• Caso Case Green: Italia tra procedure europee e dibattito politico

    venerdì 13 marzo 2026

    La Commissione europea ha avviato una procedura di infrazione contro l’Italia per non aver presentato entro il 31 dicembre 2025 un Piano nazionale di ristrutturazione edilizia, previsto dalla direttiva Epbd. Altri paesi hanno ricevuto la stessa comunicazione. I piani nazionali sono strumenti chiave per rendere gli edifici più efficienti ed energeticamente neutri entro il 2050. Le bozze vanno presentate entro due mesi per evitare un parere motivato. Servono a creare percorsi di ristrutturazione prevedibili, sostenere investimenti e ridurre le bollette.

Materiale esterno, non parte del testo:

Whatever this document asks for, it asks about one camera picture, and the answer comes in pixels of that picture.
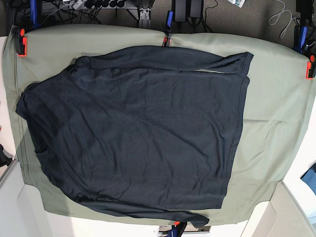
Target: gray carpet
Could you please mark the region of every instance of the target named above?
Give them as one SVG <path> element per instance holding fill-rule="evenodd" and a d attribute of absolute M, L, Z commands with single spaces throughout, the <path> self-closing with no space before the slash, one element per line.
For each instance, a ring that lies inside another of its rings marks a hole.
<path fill-rule="evenodd" d="M 204 8 L 212 7 L 216 4 L 214 0 L 204 0 Z M 217 0 L 215 8 L 207 10 L 207 24 L 215 33 L 225 33 L 240 36 L 253 37 L 268 40 L 287 47 L 293 46 L 294 21 L 291 23 L 283 39 L 279 38 L 282 29 L 287 25 L 290 14 L 284 13 L 277 24 L 269 26 L 268 19 L 273 14 L 282 10 L 282 4 L 276 0 L 246 0 L 243 7 L 239 8 L 227 0 Z M 300 14 L 295 11 L 296 0 L 283 0 L 286 9 L 293 13 L 294 17 Z M 151 14 L 151 29 L 163 31 L 167 11 L 171 9 L 171 0 L 156 0 Z M 4 14 L 0 4 L 0 36 L 4 34 Z M 137 27 L 137 22 L 126 10 L 101 10 L 98 19 L 102 24 Z M 87 23 L 85 16 L 81 19 L 82 23 Z M 173 23 L 172 31 L 179 32 L 178 25 Z M 194 33 L 193 27 L 189 24 L 182 24 L 182 33 Z M 197 32 L 204 32 L 202 25 L 197 27 Z"/>

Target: blue clamp
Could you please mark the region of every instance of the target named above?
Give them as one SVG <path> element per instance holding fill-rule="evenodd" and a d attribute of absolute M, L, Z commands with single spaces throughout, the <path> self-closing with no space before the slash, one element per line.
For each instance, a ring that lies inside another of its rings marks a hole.
<path fill-rule="evenodd" d="M 33 29 L 41 26 L 38 22 L 38 8 L 37 0 L 30 0 L 31 21 L 33 23 Z"/>
<path fill-rule="evenodd" d="M 293 50 L 295 50 L 298 53 L 303 53 L 303 46 L 304 46 L 304 43 L 305 43 L 306 34 L 307 34 L 307 27 L 306 26 L 302 26 L 301 27 L 301 31 L 300 31 L 300 37 L 299 37 L 298 45 L 297 45 L 297 47 L 294 47 Z"/>
<path fill-rule="evenodd" d="M 166 25 L 164 27 L 164 32 L 167 34 L 167 37 L 164 38 L 162 47 L 169 47 L 171 43 L 171 22 L 173 17 L 173 11 L 168 11 Z"/>
<path fill-rule="evenodd" d="M 168 235 L 166 237 L 181 237 L 187 227 L 187 224 L 187 222 L 176 221 L 174 226 L 172 226 L 172 229 L 168 231 Z"/>

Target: blue object
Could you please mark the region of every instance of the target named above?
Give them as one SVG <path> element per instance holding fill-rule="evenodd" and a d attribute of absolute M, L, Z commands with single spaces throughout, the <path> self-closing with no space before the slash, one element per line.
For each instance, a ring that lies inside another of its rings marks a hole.
<path fill-rule="evenodd" d="M 306 33 L 307 33 L 307 27 L 302 26 L 301 31 L 300 31 L 298 46 L 293 48 L 296 52 L 303 53 L 303 46 L 306 39 Z"/>
<path fill-rule="evenodd" d="M 312 167 L 301 177 L 301 180 L 306 183 L 311 190 L 316 195 L 316 164 L 313 164 Z"/>
<path fill-rule="evenodd" d="M 30 0 L 31 21 L 33 22 L 33 29 L 40 27 L 38 23 L 38 8 L 37 0 Z"/>
<path fill-rule="evenodd" d="M 172 229 L 168 232 L 166 237 L 177 237 L 177 229 L 172 226 Z"/>
<path fill-rule="evenodd" d="M 166 25 L 167 25 L 168 27 L 171 27 L 172 17 L 173 17 L 173 11 L 168 11 L 167 23 L 166 23 Z"/>

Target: green fabric sheet
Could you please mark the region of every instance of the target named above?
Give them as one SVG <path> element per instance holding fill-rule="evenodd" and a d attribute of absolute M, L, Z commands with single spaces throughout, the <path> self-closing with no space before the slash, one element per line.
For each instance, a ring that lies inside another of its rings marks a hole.
<path fill-rule="evenodd" d="M 162 45 L 165 34 L 104 25 L 63 25 L 35 30 L 26 37 L 27 57 L 16 56 L 12 35 L 8 37 L 3 59 L 4 83 L 24 180 L 39 189 L 45 210 L 94 220 L 170 224 L 167 220 L 105 215 L 68 199 L 43 174 L 27 123 L 15 113 L 16 102 L 27 85 L 56 75 L 76 58 L 107 54 L 129 46 Z M 244 221 L 256 204 L 270 200 L 307 130 L 316 93 L 315 82 L 305 79 L 308 58 L 271 42 L 223 34 L 174 34 L 171 46 L 224 57 L 246 51 L 254 55 L 248 73 L 250 85 L 243 132 L 222 208 L 192 211 L 208 217 L 208 225 Z"/>

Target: white cable
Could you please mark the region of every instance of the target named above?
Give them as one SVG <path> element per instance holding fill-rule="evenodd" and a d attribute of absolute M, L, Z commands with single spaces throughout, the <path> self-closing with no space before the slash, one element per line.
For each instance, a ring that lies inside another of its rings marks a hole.
<path fill-rule="evenodd" d="M 52 14 L 54 14 L 56 11 L 58 11 L 58 10 L 64 8 L 64 7 L 66 7 L 66 6 L 72 5 L 72 4 L 73 4 L 73 3 L 65 4 L 65 5 L 61 6 L 60 8 L 58 8 L 57 10 L 53 11 L 51 14 L 49 14 L 49 15 L 43 20 L 42 24 L 44 24 L 44 22 L 46 21 L 46 19 L 47 19 L 48 17 L 50 17 Z"/>
<path fill-rule="evenodd" d="M 316 41 L 314 41 L 313 43 L 311 43 L 310 45 L 308 45 L 308 47 L 313 46 L 316 43 Z"/>
<path fill-rule="evenodd" d="M 269 18 L 268 23 L 269 23 L 270 26 L 275 25 L 275 24 L 277 23 L 278 19 L 280 18 L 280 16 L 281 16 L 283 13 L 289 12 L 290 15 L 291 15 L 291 19 L 290 19 L 289 23 L 286 25 L 286 27 L 285 27 L 285 28 L 281 31 L 281 33 L 280 33 L 280 39 L 283 39 L 283 37 L 284 37 L 284 35 L 285 35 L 285 33 L 286 33 L 287 28 L 288 28 L 288 27 L 290 26 L 290 24 L 292 23 L 292 20 L 295 20 L 296 18 L 295 18 L 295 17 L 292 17 L 292 12 L 291 12 L 290 10 L 285 10 L 285 3 L 284 3 L 284 2 L 282 2 L 281 0 L 276 0 L 276 1 L 279 1 L 279 2 L 281 2 L 281 3 L 283 4 L 283 9 L 282 9 L 281 12 L 279 12 L 279 13 L 277 13 L 277 14 L 275 14 L 275 15 L 273 15 L 272 17 Z"/>

    Intanto la legge di delegazione europea 2025 è stata approvata senza riferimenti alla Case Green. Il recepimento della direttiva dovrà avvenire entro maggio 2026. L’esclusione ha scatenato polemiche tra governo e opposizione: Fratelli d’Italia difende l’esclusione, M5S e Pd chiedono chiarezza e una maggiore attenzione all’efficienza energetica.

    Anfit segnala la necessità di chiarezza e di un percorso concreto per supportare le imprese della riqualificazione energetica, evitando sanzioni. Occorre un dialogo tra istituzioni, filiera industriale e progettazione per politiche stabili e credibili.

    La legge approvata permette di recepire 24 direttive e 12 regolamenti Ue, tra cui tecnologie a zero emissioni, dati ambientali e portale sulle emissioni, cybersecurity, rating ESG, controllo delle sostanze che riducono lo strato di ozono, spedizione di rifiuti e trattamento delle acque reflue.

    In sintesi, resta alta l’attenzione sull’obiettivo di riqualificare l’edilizia italiana. È necessario definire politiche credibili per la riqualificazione energetica del patrimonio abitativo.